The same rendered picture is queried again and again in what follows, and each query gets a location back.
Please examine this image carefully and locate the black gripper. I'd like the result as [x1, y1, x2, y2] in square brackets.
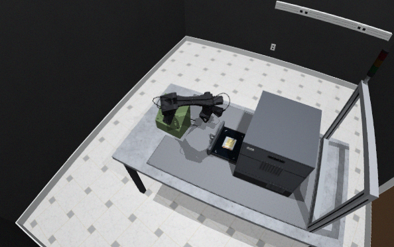
[199, 106, 213, 123]

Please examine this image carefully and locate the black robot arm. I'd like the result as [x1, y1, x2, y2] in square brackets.
[160, 92, 224, 125]

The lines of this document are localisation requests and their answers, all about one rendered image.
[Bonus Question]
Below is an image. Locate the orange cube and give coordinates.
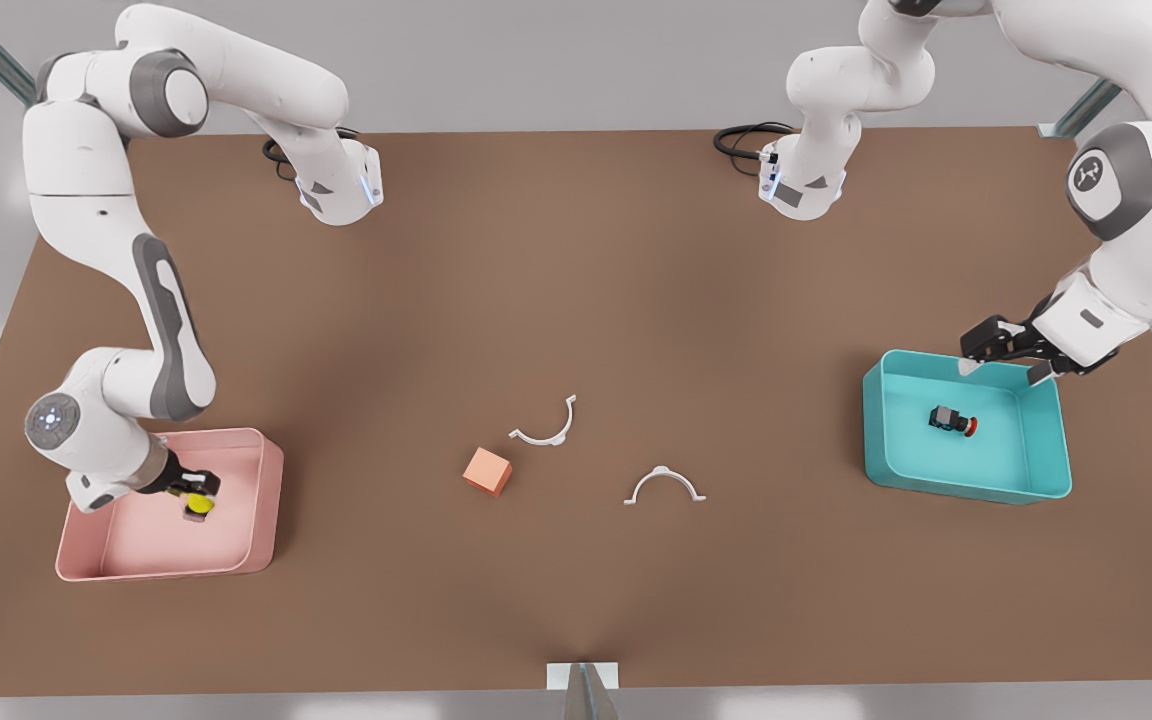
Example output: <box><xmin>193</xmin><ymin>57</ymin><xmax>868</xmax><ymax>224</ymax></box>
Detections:
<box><xmin>462</xmin><ymin>446</ymin><xmax>514</xmax><ymax>498</ymax></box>

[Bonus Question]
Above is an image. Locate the white curved clip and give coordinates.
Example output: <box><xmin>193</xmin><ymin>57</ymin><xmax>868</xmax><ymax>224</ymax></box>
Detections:
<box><xmin>508</xmin><ymin>394</ymin><xmax>578</xmax><ymax>447</ymax></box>
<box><xmin>623</xmin><ymin>465</ymin><xmax>708</xmax><ymax>507</ymax></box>

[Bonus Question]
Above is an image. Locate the blue storage box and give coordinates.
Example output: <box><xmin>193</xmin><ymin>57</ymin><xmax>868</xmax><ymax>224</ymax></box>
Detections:
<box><xmin>862</xmin><ymin>349</ymin><xmax>1074</xmax><ymax>505</ymax></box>

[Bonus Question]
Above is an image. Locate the red push button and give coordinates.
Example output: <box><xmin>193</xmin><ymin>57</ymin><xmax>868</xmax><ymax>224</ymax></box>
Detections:
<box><xmin>928</xmin><ymin>404</ymin><xmax>980</xmax><ymax>439</ymax></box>

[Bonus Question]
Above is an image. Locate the pink storage box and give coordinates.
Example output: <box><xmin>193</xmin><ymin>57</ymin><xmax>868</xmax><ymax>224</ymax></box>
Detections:
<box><xmin>55</xmin><ymin>428</ymin><xmax>285</xmax><ymax>583</ymax></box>

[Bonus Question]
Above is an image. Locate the black cable loop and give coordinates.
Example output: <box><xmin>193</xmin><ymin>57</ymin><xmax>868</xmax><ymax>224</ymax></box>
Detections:
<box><xmin>262</xmin><ymin>126</ymin><xmax>363</xmax><ymax>182</ymax></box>
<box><xmin>713</xmin><ymin>122</ymin><xmax>800</xmax><ymax>180</ymax></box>

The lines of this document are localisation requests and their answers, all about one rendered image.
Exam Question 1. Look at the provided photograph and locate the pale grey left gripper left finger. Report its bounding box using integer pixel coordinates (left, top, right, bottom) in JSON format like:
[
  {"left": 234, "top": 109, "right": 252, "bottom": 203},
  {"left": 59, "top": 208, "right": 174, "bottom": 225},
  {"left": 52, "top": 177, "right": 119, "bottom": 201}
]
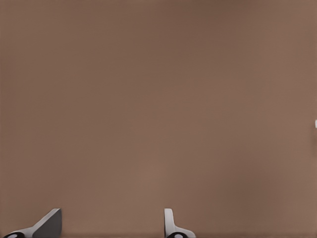
[{"left": 1, "top": 208, "right": 62, "bottom": 238}]

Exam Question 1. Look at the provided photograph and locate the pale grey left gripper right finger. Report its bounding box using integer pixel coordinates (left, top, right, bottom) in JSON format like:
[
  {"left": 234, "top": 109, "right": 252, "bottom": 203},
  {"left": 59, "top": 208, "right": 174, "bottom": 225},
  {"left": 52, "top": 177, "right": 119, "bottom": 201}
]
[{"left": 164, "top": 208, "right": 197, "bottom": 238}]

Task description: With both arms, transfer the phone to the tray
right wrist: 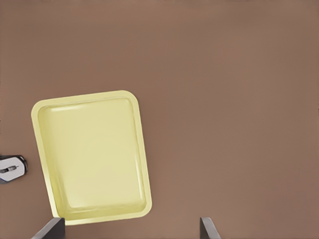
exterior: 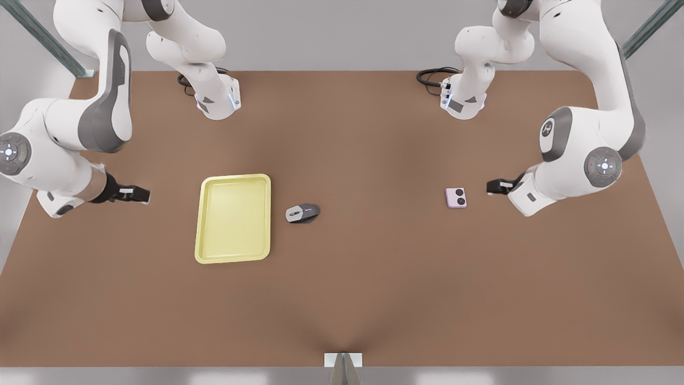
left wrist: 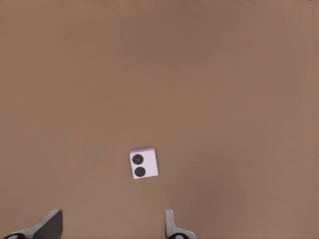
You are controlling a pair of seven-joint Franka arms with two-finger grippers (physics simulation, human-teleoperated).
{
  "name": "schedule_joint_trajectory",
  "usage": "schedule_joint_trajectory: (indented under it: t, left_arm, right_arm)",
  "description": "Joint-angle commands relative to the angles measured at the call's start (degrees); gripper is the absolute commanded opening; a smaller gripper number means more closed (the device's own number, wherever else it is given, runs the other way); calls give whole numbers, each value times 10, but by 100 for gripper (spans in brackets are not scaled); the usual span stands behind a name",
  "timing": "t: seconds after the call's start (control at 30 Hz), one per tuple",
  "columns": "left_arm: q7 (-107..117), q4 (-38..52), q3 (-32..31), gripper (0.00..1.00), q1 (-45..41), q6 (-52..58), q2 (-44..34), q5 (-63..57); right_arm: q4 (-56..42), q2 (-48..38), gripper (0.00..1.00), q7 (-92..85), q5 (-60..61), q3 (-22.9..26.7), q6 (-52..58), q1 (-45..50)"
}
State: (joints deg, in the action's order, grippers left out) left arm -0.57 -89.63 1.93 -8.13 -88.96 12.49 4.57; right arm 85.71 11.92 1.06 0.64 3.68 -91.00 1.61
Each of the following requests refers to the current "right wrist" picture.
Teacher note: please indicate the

━━━

An exact copy of all the entries above is required, with every picture left out.

## YOUR SOLUTION:
The same rendered picture is queried again and again in what follows, and each query gets a location back.
Please examine this image carefully and locate the black gripper. I'd like the result as [x1, y1, x2, y2] in square brackets.
[199, 106, 213, 123]

Please examine this image carefully and locate the black robot arm. I'd like the result as [x1, y1, x2, y2] in square brackets.
[160, 92, 224, 125]

The lines of this document are localisation requests and their answers, all about one rendered image.
[Bonus Question]
Below is an image. Locate the orange cube and give coordinates.
Example output: <box><xmin>193</xmin><ymin>57</ymin><xmax>868</xmax><ymax>224</ymax></box>
Detections:
<box><xmin>462</xmin><ymin>446</ymin><xmax>514</xmax><ymax>498</ymax></box>

[Bonus Question]
Above is an image. Locate the white curved clip and give coordinates.
Example output: <box><xmin>193</xmin><ymin>57</ymin><xmax>868</xmax><ymax>224</ymax></box>
Detections:
<box><xmin>508</xmin><ymin>394</ymin><xmax>578</xmax><ymax>447</ymax></box>
<box><xmin>623</xmin><ymin>465</ymin><xmax>708</xmax><ymax>507</ymax></box>

[Bonus Question]
Above is an image. Locate the blue storage box and give coordinates.
Example output: <box><xmin>193</xmin><ymin>57</ymin><xmax>868</xmax><ymax>224</ymax></box>
Detections:
<box><xmin>862</xmin><ymin>349</ymin><xmax>1074</xmax><ymax>505</ymax></box>

[Bonus Question]
Above is an image. Locate the red push button and give coordinates.
Example output: <box><xmin>193</xmin><ymin>57</ymin><xmax>868</xmax><ymax>224</ymax></box>
Detections:
<box><xmin>928</xmin><ymin>404</ymin><xmax>980</xmax><ymax>439</ymax></box>

[Bonus Question]
Above is an image. Locate the pink storage box and give coordinates.
Example output: <box><xmin>193</xmin><ymin>57</ymin><xmax>868</xmax><ymax>224</ymax></box>
Detections:
<box><xmin>55</xmin><ymin>428</ymin><xmax>285</xmax><ymax>583</ymax></box>

[Bonus Question]
Above is an image. Locate the black cable loop and give coordinates.
Example output: <box><xmin>193</xmin><ymin>57</ymin><xmax>868</xmax><ymax>224</ymax></box>
Detections:
<box><xmin>262</xmin><ymin>126</ymin><xmax>363</xmax><ymax>182</ymax></box>
<box><xmin>713</xmin><ymin>122</ymin><xmax>800</xmax><ymax>180</ymax></box>

The lines of this document are localisation requests and their answers, all about one rendered image.
Exam Question 1. Look at the provided photograph and locate the pale grey left gripper left finger. Report its bounding box using integer pixel coordinates (left, top, right, bottom) in JSON format like:
[
  {"left": 234, "top": 109, "right": 252, "bottom": 203},
  {"left": 59, "top": 208, "right": 174, "bottom": 225},
  {"left": 52, "top": 177, "right": 119, "bottom": 201}
]
[{"left": 1, "top": 208, "right": 62, "bottom": 238}]

Exam Question 1. Look at the provided photograph and locate the pale grey left gripper right finger. Report its bounding box using integer pixel coordinates (left, top, right, bottom) in JSON format like:
[
  {"left": 234, "top": 109, "right": 252, "bottom": 203},
  {"left": 59, "top": 208, "right": 174, "bottom": 225},
  {"left": 52, "top": 177, "right": 119, "bottom": 201}
]
[{"left": 164, "top": 208, "right": 197, "bottom": 238}]

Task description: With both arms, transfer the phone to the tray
right wrist: 
exterior: 
left wrist: 
You are controlling a pair of seven-joint Franka arms with two-finger grippers (physics simulation, human-teleoperated).
{
  "name": "schedule_joint_trajectory",
  "usage": "schedule_joint_trajectory: (indented under it: t, left_arm, right_arm)",
  "description": "Joint-angle commands relative to the angles measured at the call's start (degrees); gripper is the absolute commanded opening; a smaller gripper number means more closed (the device's own number, wherever else it is given, runs the other way); calls give whole numbers, each value times 10, but by 100 for gripper (spans in brackets are not scaled); the usual span stands behind a name",
  "timing": "t: seconds after the call's start (control at 30 Hz), one per tuple",
  "columns": "left_arm: q7 (-107..117), q4 (-38..52), q3 (-32..31), gripper (0.00..1.00), q1 (-45..41), q6 (-52..58), q2 (-44..34), q5 (-63..57); right_arm: q4 (-56..42), q2 (-48..38), gripper (0.00..1.00), q7 (-92..85), q5 (-60..61), q3 (-22.9..26.7), q6 (-52..58), q1 (-45..50)"
}
State: (joints deg, in the action's order, grippers left out) left arm -0.57 -89.63 1.93 -8.13 -88.96 12.49 4.57; right arm 85.71 11.92 1.06 0.64 3.68 -91.00 1.61
Each of the following requests refers to the current "right wrist" picture.
Teacher note: please indicate the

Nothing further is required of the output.